My esteemed colleague Philip Hazel recently released pcre-6.0, the latest version of his Perl-compatible regular expression library. The major new feature is an alternative matching algorithm which does not back-track. Unfortunately, Philip has documented this using incorrect terminology from Jeffrey Friedl's otherwise excellent book, Mastering Regular Expressions. This is my rant about Jeffrey Friedl's description of the difference between DFA and NFA, i.e. deterministic or non-deterministic finite automata.

In the correct non-Friedl terminology, DFA and NFA refer to the construction of the FA, not the matching algorithm. When matching a subject string against a DFA, each character determines a unique new automaton state, so you can implement the match with just two variables: a pointer into the string and a pointer into the DFA. In an NFA, each character can determine multiple subsequent automaton states, so to implement the match you need to trace the multiple possible routes through the NFA. Traditionally this has been done with a backtracking depth-first search, in which you keep a history of your state at each decision point so that you can go back and try the alternatives if a match fails. The new PCRE algorithm effectively performs a breadth-first search, by processing the input string a character at a time and keeping track of all the possible NFA states in parallel. (See http://www.cl.cam.ac.uk/Teaching/current/RLFA/ and in particular section 2.2 of the lecture notes for more details.)

Friedl only talks about the two NFA algorithms, referring to the first as an NFA implementation (fine) and the second as a DFA implementation (no! wrong! totally wrong! where'd he learn this?). His confusion probably comes from the fact that the alternative NFA algorithm behaves the same as if it were implemented using an equivalent DFA, but it's much slower because of the overhead of tracking multiple possible states instead of just a single possible state. With pure regular languages it is possible to construct a DFA from an NFA in order to get faster matching (see the lecture notes); the disadvantage is that the DFA construction can use a lot of space.

The problem with DFAs wrt Unix (and Perl) regexes is that Unix regexes have traditionally been implemented with a backtracking NFA matcher, and people have assumed this implementation when adding features to the regex language. The result is that so-called "regular expressions" no longer match regular languages according to the strict terminology of formal language theory. However when using the alternative not-really-DFA algorithm, PCRE restricts the regex language (round brackets do not capture and back-references are not permitted) so that it can only match regular languages. In principle, PCRE could perform the DFA construction in order to make the new algorithm fast, but Philip says this is unlikely to happen any time soon because PCRE is now on the back burner.

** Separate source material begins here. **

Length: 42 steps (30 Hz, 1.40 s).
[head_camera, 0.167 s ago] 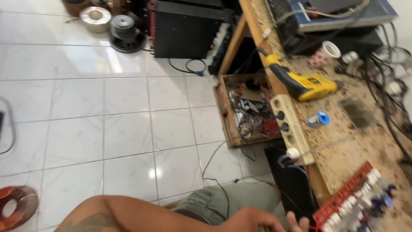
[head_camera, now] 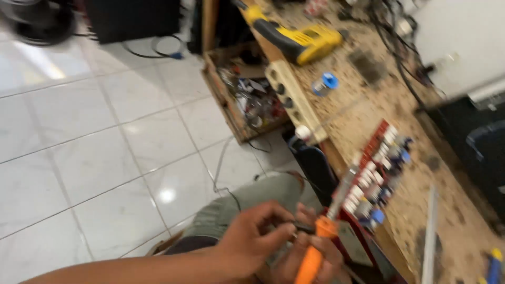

Not all Unix regex implementations are backtracking NFAs. Lex and GNU grep use DFA matching in order to run fast; the cost of constructing the DFA is outweighed by the benefit of its faster running time over lots of data. Lex benefits from the DFA construction becuse it can keep multiple possible token types
in mind (e.g. 123L vs. 123.4 in C) with no extra state and no back-tracking; like PCRE it doesn't support capturing sub-expressions or back-refs. GNU grep is a bit more interesting, because it does support back-refs. It uses a two-stage matcher which performs an initial DFA match (with no back-refs) which is then checked for correct back-ref matching. The latter can be done much more efficiently than a general match, or completely skipped if there are no back-refs at all. Maybe a mythical future PCRE will work the same way?